How to complete this task: Search the material for the string "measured" and copy each line where it occurs.

Data below:

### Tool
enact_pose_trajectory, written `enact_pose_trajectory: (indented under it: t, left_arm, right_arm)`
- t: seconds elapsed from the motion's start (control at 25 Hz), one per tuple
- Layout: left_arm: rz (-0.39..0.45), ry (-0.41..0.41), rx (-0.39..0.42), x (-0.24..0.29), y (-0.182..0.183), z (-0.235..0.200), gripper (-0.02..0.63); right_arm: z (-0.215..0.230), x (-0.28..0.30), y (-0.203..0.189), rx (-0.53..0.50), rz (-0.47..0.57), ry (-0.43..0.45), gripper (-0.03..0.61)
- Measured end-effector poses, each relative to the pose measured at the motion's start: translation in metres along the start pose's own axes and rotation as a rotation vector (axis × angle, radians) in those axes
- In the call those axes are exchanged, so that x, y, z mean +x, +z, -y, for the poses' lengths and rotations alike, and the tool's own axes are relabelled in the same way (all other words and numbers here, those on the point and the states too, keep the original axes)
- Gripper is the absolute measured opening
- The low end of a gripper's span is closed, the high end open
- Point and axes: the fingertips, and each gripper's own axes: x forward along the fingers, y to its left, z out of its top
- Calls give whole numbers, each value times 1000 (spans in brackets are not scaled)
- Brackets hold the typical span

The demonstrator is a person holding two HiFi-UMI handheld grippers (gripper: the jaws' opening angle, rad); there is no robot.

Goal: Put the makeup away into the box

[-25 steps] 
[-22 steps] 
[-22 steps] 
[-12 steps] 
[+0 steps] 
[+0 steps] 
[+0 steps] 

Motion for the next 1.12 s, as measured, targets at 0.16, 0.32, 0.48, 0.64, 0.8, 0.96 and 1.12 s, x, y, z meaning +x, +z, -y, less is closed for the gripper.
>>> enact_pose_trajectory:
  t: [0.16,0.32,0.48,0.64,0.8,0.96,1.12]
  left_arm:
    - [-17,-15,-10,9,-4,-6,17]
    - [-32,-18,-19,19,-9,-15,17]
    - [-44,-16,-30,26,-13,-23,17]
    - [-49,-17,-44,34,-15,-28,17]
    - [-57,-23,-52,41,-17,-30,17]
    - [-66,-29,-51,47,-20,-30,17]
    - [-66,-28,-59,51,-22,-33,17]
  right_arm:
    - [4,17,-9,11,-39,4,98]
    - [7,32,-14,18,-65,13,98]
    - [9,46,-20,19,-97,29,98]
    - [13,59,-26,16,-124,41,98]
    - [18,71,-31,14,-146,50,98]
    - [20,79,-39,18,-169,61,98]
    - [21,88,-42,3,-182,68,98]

Solution to this task:
- Measured end-effector poses, each relative to the pose measured at the motion's start: translation in metres along the start pose's own axes and rotation as a rotation vector (axis × angle, radians) in those axes
- Gripper is the absolute measured opening
Motion for the next 1.12 s, as measured, targets at 0.16, 0.32, 0.48, 0.64, 0.8, 0.96 and 1.12 s, x, y, z meaning +x, +z, -y, less is closed for the gripper.

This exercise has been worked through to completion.